Data parameters for fill time (see figures 7 and 8) are displayed in cycles of time. The TCM controls the two pressure solenoids with an amplitude-modulated current. Amplitude means the highest value of a periodically varying quantity. The greater the signal amplitude, or difference between the highs and lows of the signal, the greater the pressure. The TCM can change signal ampli-tude only once every 20 milliseconds (ms). Each cycle displayed by these data parameters equals one 20-ms period. If the scan tool reports a fill-time adaptation of three cycles, this means that it took three periods of 20 ms each (60 ms) to alter pressure enough to accomplish the correct application of the shift member. The maximum fill-correction time is 15 cycles, or 300 ms. A value of 0 cycles indicates no fill correction was needed.

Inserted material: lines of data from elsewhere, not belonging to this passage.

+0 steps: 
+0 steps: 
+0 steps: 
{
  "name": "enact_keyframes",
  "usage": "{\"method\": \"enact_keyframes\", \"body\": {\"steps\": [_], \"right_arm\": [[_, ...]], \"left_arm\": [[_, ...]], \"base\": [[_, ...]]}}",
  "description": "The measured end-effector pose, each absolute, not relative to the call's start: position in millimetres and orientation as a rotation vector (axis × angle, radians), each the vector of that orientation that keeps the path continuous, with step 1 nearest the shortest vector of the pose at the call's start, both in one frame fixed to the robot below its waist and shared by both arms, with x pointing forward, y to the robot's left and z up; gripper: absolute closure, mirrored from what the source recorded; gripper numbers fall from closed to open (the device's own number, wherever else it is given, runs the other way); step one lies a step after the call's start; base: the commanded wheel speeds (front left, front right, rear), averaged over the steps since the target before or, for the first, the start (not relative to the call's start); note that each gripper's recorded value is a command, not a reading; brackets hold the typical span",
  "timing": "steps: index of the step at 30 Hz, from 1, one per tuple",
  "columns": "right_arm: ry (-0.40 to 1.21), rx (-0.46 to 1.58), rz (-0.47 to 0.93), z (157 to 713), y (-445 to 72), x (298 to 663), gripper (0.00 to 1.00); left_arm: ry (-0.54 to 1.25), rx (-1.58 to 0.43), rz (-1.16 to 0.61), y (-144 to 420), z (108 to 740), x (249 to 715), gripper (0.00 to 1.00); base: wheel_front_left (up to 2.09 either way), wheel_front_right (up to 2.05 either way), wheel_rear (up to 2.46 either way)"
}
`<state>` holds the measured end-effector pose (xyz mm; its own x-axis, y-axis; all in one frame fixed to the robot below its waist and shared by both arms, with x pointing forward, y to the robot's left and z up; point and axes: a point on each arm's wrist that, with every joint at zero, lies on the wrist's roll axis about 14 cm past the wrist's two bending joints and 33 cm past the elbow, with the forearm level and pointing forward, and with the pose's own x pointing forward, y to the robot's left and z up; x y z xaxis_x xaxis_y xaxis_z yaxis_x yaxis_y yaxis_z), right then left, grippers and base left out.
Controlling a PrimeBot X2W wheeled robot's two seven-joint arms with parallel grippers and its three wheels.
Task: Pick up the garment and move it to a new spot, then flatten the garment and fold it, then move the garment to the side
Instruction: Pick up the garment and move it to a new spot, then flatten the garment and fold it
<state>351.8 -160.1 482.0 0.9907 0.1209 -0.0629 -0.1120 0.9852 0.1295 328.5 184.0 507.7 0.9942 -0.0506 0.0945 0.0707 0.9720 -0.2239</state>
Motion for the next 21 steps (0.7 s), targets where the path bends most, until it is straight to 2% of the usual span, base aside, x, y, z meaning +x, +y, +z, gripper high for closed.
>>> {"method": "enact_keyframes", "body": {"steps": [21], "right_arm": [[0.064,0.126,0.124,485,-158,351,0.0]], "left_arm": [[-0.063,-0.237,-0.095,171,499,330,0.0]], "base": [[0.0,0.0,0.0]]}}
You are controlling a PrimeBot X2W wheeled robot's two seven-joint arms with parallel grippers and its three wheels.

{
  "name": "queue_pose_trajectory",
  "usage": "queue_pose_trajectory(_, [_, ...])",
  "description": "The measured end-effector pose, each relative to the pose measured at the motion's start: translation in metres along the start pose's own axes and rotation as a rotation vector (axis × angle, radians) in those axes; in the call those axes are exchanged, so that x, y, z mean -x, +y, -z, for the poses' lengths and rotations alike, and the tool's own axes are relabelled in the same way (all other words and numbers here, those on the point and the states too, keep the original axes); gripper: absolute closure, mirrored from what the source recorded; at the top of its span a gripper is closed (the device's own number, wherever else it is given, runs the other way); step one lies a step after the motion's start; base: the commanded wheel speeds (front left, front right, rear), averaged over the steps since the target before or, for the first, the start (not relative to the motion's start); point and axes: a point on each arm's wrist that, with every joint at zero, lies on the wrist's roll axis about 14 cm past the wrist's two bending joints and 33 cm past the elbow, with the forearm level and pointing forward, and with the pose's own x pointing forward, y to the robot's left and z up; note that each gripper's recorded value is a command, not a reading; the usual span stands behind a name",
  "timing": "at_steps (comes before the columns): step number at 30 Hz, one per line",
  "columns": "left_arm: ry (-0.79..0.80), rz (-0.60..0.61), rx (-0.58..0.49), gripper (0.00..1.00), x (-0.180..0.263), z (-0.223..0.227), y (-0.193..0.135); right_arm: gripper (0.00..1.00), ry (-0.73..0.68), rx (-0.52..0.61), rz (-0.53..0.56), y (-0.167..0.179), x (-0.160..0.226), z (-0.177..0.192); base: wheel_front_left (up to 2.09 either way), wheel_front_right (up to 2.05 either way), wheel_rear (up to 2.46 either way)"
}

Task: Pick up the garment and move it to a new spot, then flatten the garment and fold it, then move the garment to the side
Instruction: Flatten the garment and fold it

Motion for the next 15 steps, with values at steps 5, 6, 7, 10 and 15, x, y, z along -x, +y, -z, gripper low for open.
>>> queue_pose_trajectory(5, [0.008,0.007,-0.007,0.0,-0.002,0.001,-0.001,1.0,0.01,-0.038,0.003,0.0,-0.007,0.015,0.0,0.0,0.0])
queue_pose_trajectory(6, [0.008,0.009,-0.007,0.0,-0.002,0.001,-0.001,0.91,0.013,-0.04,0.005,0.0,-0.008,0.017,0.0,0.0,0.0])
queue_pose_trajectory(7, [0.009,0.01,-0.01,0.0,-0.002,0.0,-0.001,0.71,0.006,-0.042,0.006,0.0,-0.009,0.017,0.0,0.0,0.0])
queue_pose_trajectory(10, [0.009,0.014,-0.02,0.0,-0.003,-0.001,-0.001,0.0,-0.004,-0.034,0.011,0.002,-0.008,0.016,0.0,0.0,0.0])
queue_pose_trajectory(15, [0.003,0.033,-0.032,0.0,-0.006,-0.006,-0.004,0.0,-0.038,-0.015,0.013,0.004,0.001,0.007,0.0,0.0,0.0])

A shift-overlap valve in the valve body controls the decrease in pressure of a releasing clutch. In addition, there are checkballs that assist in metering the vented pressure (see Figures 9 and 10).
After a rebuild using a new K3 clutch hub, insufficient clearance occurs, preventing the installation of the rear snap ring that holds the entire clutch assembly in place on the output shaft.
The new-design K3 clutch hub and rear sun gear have a flat spacer and ball bearing pressed into the hub assembly, replacing the previous-design open-face needle-bearing and washer design (see Figure 11).
In many instances, a brand-new K3 clutch hub did not have the bearing fully pressed into the hub against the flat spacer. This prevents the hub from being positioned correctly, causing the insufficient clearance for the final retaining snap ring (see Figure 12).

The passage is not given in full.